Task -> In the listing below, a line holding "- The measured" and a line holding "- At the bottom" mark the range. Retype both exactly, with all lines between them.

---

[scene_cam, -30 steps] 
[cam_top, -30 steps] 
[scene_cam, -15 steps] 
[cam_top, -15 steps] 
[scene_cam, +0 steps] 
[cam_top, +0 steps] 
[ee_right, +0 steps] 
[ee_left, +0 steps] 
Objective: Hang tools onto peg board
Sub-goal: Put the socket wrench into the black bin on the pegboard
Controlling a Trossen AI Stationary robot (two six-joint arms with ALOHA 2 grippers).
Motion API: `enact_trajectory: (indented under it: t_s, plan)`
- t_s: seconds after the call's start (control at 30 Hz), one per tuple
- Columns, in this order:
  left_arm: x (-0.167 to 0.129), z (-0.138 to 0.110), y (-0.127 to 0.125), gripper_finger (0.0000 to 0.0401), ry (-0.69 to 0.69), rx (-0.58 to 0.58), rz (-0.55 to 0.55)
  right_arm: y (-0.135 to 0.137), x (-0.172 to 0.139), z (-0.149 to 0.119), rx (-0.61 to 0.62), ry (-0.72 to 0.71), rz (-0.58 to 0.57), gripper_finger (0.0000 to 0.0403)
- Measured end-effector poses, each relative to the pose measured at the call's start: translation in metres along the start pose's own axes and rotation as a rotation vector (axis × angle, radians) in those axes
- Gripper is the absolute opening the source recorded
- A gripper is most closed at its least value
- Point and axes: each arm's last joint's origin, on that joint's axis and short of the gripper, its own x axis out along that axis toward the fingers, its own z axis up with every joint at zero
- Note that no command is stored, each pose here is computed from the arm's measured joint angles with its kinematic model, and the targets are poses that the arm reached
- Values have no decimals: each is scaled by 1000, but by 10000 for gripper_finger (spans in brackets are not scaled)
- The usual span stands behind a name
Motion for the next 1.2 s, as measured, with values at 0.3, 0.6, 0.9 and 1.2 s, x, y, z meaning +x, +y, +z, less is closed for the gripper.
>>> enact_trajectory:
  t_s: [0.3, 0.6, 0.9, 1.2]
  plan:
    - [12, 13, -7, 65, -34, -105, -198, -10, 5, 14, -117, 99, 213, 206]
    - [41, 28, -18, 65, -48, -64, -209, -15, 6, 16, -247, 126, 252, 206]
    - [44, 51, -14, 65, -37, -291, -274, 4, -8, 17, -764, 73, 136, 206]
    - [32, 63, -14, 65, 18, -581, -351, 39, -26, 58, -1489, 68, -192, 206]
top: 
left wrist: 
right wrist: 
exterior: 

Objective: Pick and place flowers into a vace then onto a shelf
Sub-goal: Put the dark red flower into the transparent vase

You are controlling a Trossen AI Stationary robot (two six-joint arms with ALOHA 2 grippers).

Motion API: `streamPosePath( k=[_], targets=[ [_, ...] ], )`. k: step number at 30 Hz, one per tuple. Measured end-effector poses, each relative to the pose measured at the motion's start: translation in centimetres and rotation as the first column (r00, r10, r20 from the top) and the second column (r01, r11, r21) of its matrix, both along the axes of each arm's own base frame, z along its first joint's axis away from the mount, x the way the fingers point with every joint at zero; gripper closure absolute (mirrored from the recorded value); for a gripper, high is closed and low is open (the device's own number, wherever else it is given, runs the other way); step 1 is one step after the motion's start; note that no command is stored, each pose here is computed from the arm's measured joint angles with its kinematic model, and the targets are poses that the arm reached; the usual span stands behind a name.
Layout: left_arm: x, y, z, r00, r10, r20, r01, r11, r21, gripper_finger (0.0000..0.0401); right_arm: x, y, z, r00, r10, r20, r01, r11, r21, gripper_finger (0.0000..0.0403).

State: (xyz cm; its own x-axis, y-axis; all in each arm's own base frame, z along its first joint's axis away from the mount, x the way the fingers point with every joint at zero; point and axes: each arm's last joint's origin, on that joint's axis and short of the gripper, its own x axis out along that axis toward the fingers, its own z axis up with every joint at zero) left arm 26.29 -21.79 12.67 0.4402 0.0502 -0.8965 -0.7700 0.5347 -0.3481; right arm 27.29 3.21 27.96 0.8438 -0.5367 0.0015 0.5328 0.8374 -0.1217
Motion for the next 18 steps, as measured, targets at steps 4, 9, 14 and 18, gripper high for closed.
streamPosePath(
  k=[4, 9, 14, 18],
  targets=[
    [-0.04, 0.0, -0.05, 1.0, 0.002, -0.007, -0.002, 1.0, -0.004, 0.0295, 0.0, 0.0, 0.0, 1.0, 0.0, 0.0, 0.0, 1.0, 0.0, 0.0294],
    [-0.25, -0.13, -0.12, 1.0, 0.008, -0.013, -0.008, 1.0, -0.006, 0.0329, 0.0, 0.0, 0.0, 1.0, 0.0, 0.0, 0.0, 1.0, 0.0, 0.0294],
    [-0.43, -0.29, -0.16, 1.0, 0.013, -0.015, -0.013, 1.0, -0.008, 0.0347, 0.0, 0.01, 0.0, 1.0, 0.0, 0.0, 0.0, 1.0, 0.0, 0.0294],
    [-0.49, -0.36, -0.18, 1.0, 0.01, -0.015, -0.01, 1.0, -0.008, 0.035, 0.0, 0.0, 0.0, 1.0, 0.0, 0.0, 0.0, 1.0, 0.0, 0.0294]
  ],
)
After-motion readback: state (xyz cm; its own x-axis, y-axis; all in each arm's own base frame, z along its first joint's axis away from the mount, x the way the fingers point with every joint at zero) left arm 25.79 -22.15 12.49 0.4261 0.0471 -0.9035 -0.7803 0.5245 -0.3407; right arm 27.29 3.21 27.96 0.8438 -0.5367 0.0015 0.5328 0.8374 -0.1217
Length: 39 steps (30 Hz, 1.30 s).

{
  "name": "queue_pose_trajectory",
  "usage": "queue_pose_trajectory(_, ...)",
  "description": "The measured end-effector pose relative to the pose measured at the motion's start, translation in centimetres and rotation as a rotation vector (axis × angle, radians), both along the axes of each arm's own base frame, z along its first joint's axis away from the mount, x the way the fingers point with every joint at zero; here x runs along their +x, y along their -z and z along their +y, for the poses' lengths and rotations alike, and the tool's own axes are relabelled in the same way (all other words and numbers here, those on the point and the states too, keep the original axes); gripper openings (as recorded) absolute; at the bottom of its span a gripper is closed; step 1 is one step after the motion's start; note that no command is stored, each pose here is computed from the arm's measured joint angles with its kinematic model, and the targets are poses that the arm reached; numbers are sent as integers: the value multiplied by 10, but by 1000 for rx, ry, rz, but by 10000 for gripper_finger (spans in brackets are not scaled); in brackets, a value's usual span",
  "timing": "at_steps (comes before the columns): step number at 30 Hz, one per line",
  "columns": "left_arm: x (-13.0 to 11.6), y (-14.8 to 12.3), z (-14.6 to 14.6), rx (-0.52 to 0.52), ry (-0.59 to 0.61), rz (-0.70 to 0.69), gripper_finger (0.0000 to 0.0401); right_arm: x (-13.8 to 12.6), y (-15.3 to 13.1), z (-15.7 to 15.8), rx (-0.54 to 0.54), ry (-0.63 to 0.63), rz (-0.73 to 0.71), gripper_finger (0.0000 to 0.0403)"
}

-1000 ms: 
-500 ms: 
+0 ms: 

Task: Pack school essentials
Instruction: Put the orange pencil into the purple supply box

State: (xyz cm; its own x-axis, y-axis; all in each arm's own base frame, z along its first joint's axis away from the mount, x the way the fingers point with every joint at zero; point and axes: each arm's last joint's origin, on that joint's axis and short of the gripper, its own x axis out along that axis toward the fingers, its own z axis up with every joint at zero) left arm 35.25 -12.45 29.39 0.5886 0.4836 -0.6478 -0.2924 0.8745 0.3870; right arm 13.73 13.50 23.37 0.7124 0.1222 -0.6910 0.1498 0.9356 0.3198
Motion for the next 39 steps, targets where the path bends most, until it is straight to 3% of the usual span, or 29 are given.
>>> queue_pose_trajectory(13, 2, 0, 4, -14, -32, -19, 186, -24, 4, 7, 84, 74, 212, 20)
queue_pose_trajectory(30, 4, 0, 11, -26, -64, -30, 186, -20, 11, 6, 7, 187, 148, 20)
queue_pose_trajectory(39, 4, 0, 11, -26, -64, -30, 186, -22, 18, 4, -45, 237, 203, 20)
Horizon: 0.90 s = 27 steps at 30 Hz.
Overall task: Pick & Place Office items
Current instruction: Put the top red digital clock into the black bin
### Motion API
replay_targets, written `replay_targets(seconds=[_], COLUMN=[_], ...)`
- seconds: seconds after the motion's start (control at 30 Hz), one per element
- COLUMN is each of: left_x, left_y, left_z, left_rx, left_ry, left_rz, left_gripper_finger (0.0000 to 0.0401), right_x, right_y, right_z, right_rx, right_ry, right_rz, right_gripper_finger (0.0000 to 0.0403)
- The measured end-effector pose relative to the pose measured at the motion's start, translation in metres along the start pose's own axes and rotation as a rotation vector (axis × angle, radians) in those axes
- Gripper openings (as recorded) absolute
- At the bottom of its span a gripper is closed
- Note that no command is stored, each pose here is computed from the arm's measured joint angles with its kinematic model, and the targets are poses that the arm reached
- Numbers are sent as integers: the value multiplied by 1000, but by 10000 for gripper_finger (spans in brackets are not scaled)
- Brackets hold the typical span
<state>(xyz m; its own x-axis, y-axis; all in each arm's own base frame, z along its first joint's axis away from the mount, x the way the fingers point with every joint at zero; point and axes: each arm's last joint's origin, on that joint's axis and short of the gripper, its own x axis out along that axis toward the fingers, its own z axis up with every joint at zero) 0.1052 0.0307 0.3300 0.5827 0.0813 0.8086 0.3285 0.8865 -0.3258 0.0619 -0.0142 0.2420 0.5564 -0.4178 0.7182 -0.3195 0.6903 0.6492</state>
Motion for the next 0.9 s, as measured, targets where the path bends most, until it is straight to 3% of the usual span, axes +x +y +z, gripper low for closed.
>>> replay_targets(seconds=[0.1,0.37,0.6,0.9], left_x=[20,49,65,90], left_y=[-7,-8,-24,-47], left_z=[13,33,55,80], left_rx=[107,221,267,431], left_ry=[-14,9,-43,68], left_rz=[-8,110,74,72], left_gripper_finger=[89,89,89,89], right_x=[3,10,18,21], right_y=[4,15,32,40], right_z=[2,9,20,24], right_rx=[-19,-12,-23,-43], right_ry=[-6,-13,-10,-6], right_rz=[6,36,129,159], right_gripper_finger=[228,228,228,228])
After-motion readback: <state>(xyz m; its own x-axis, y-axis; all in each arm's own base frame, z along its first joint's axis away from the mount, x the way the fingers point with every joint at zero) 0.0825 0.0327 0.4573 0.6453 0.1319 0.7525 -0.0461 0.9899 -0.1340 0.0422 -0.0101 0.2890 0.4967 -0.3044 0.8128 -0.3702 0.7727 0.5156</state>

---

Answer to this problem ->
- The measured end-effector pose relative to the pose measured at the motion's start, translation in metres along the start pose's own axes and rotation as a rotation vector (axis × angle, radians) in those axes
- Gripper openings (as recorded) absolute
- At the bottom of its span a gripper is closed

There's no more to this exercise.